Rule set logic errors tend to fall into three types of cases:
Your rule does not match because it is never evaluated. A quick rule earlier in the rule set matched, and the evaluation stopped.
Your rule is evaluated but does not match the packet after all because of the rule’s criteria.
Your rule is evaluated, the rule matches, but the packet also matches another rule later in the rule set. The last matching rule is the one that determines what happens to your connection.
In Chapter 8 we introduced tcpdump as a valuable tool for reading and interpreting PF logs. The program is also very well suited for viewing what traffic passes on a specific interface. What you learned about PF’s logs and how to use tcpdump’s filtering features will come in handy when you want to track down exactly which packets reach which interface.
Here we use tcpdump to watch for TCP traffic on the xl0 interface (but not show SSH or SMTP traffic) and print the result in very verbose mode (vvv).
$ sudo tcpdump -nvvvpi xl0 tcp and not port ssh and not port smtp tcpdump: listening on xl0, link-type EN10MB
21:41:42.395178 194.54.107.19.22418 > 137.217.190.41.80: S [tcp sum ok]
3304153886:3304153886(0) win 16384 <mss 1460,nop,nop,sackOK,nop,wscale 0,nop,nop,timestamp 1308370594 0> (DF) (ttl 63, id 30934, len 64)
21:41:42.424368 137.217.190.41.80 > 194.54.107.19.22418: S [tcp sum ok]
1753576798:1753576798(0) ack 3304153887 win 5792 <mss 1460,sackOK,timestamp 168899231 1308370594,nop,wscale 9> (DF) (ttl 53, id 0, len 60)
The connection shown here is a successful connection to a website. There are more interesting things to look for, though, such as connec- tions that fail when they should not, according to your specification, or connections that succeed when your specification says they clearly should not.

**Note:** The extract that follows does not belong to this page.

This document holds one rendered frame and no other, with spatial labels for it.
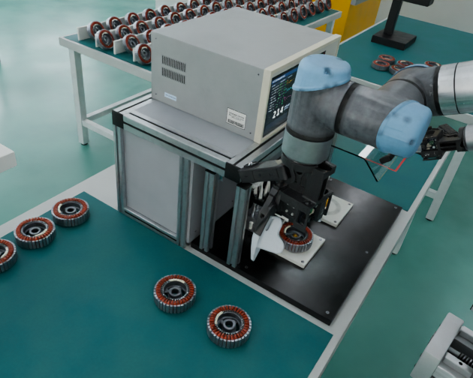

The test in these cases involve tracking the packets’ path through your configuration. Once more, it is useful to check to see if PF is enabled or if disabling PF makes a difference. Building on the result from that initial test, you then perform the same kind of analysis of the rule set as we described previously. Once you have a reasonable theory of how the packets should traverse your rule set and your network interfaces, use tcpdump to see the traffic on each of the interfaces in turn. Use tcpdump’s filtering features to see only the packets that should match your specific case, such as port smtp and dst 192.0.2.19.
Find the exact place where your assumptions no longer match the reality of your network traffic. Turn on logging for the rules that may be involved, and then turn tcpdump loose on the relevant pflog interface to see which rule the packets actually match.
The main outline for the test procedure is fairly fixed. If you have narrowed down the cause to your PF configuration, once more it’s a case of finding out which rules match and which rule ends up determining whether the packet passes or is blocked.